La Procura di Palermo e il dott. Ingroia in particolare hanno sempre mostrato la massima professionalità nel rapporto con Massimo Ciancimino, tanto che quest’ultimo è tuttora in stato di detenzione su ordine degli stessi magistrati per l’accusa di detenzione illegale di esplosivo. E questo è innegabile. Come è innegabile il contributo che  alcuni elementi forniti agli inquirenti da Massimo Ciancimino hanno dato e stanno dando a inchieste e a processi in corso. Pensiamo ad esempio allo stesso processo Mori-Obinu, alle indagini sulla ‘trattativa’ Stato-mafia, ma anche alle inchieste che coinvolgono importanti uomini politici.

C’è la volontà di bloccare il lavoro di quei magistrati, eredi di Giovanni Falcone e Paolo Borsellino, in primis il dott.
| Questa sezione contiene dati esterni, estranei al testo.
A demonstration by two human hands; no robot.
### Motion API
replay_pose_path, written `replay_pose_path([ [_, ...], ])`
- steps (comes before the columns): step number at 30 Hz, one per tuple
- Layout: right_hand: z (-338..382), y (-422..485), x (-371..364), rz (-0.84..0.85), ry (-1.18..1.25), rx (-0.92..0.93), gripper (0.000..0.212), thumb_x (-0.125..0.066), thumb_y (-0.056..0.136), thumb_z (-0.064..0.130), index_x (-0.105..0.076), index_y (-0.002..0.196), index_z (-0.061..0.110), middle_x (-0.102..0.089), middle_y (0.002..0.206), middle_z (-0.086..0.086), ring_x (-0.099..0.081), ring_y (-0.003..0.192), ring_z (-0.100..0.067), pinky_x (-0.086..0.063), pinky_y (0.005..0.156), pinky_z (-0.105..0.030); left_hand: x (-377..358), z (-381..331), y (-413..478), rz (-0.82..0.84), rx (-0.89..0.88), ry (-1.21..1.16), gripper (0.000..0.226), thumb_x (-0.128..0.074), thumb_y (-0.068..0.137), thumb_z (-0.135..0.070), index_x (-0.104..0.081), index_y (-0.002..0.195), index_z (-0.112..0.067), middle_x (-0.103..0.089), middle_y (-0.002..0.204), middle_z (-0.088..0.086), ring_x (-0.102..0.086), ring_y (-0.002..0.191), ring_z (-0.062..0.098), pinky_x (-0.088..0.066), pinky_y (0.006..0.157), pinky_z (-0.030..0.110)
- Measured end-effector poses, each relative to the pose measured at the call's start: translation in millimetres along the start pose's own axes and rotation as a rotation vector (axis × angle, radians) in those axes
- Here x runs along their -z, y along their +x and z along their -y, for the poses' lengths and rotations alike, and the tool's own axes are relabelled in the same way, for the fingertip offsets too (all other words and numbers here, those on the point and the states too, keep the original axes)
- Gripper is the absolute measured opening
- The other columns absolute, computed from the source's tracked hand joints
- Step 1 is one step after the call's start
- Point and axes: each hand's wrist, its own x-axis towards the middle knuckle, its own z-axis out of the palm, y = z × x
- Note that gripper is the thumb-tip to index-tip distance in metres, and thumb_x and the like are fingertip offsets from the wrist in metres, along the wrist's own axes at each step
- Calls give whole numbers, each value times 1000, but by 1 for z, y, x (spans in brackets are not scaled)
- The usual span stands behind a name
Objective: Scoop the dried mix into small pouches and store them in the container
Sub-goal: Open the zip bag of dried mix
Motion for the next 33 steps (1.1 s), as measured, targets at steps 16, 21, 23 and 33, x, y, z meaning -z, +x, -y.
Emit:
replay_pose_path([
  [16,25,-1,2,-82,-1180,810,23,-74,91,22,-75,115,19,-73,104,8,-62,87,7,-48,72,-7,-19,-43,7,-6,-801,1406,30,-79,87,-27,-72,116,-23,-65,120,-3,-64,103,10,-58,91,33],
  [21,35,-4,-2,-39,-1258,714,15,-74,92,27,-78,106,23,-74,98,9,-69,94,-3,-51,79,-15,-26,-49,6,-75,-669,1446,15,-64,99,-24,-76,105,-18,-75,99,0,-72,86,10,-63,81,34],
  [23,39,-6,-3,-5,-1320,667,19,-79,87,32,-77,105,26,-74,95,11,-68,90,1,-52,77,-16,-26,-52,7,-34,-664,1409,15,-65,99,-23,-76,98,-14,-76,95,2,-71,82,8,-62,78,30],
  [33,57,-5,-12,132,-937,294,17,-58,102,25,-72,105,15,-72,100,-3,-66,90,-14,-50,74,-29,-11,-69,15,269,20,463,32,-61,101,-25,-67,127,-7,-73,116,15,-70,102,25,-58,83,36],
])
Ingroia, che stanno cercando di arrivare a verità scomode e difficili. I magistrati sono nell’anticamera di questa verità ma sempre più forti sono le forze che cercano di richiudere quella porta che ad essa conduce. Molte sono le spinte e i tentativi per bloccare tutto, per sottrarre le inchieste ai pm di Palermo, per impedire loro di spalancare finalmente quella porta.

Non permetteremo che ciò accada. Il dott. Ingroia e gli altri magistrati di Palermo non sono soli, hanno il sostegno di tanti cittadini che vogliono la verità, pretendono che le inchieste vadano avanti fino in fondo e sapranno difendere i magistrati da campagne di delegittimazione e isolamento.